GOAL OF THE EXERCISE: Please take the lines from the one holding "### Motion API" through the one holding "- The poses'" in the data below and copy them exactly.

═════ DATASET SECTION ═════

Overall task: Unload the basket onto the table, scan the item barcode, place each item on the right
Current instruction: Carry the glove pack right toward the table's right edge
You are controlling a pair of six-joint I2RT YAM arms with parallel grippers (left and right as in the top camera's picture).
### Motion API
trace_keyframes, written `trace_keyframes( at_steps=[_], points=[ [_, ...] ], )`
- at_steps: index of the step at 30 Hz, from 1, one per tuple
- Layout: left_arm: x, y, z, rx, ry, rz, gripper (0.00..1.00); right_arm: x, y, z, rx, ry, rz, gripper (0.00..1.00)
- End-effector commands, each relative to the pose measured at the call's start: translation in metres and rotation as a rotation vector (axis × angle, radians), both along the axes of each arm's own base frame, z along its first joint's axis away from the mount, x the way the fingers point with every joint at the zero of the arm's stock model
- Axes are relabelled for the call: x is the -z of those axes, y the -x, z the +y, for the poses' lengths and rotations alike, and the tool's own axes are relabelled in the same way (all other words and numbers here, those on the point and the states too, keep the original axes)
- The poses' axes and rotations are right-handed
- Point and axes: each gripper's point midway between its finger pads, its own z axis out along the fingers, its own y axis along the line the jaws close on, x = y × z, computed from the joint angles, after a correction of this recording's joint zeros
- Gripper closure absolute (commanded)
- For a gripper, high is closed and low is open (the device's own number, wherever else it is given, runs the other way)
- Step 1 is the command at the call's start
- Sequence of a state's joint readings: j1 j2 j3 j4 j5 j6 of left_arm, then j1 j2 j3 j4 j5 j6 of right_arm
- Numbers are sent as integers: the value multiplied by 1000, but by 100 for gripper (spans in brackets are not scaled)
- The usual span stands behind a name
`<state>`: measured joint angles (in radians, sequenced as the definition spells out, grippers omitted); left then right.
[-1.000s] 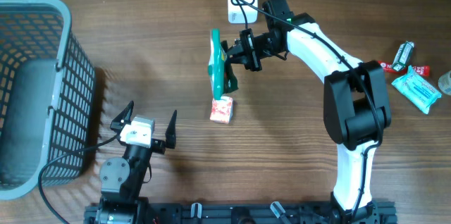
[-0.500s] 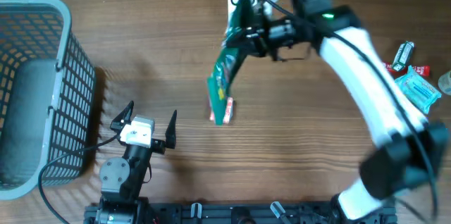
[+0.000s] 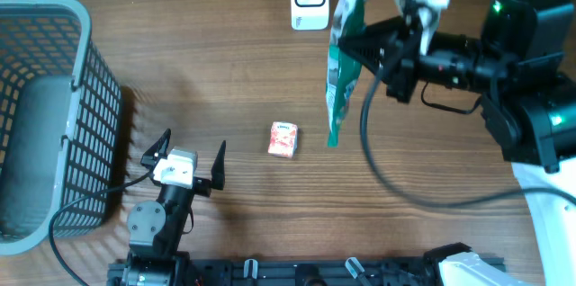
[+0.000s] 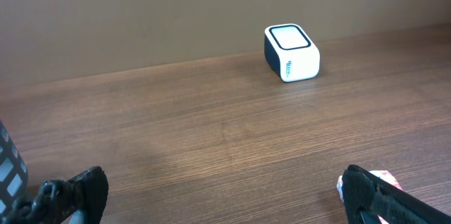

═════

WRITTEN RESPONSE:
### Motion API
trace_keyframes, written `trace_keyframes( at_steps=[_], points=[ [_, ...] ], )`
- at_steps: index of the step at 30 Hz, from 1, one per tuple
- Layout: left_arm: x, y, z, rx, ry, rz, gripper (0.00..1.00); right_arm: x, y, z, rx, ry, rz, gripper (0.00..1.00)
- End-effector commands, each relative to the pose measured at the call's start: translation in metres and rotation as a rotation vector (axis × angle, radians), both along the axes of each arm's own base frame, z along its first joint's axis away from the mount, x the way the fingers point with every joint at the zero of the arm's stock model
- Axes are relabelled for the call: x is the -z of those axes, y the -x, z the +y, for the poses' lengths and rotations alike, and the tool's own axes are relabelled in the same way (all other words and numbers here, those on the point and the states too, keep the original axes)
- The poses' axes and rotations are right-handed

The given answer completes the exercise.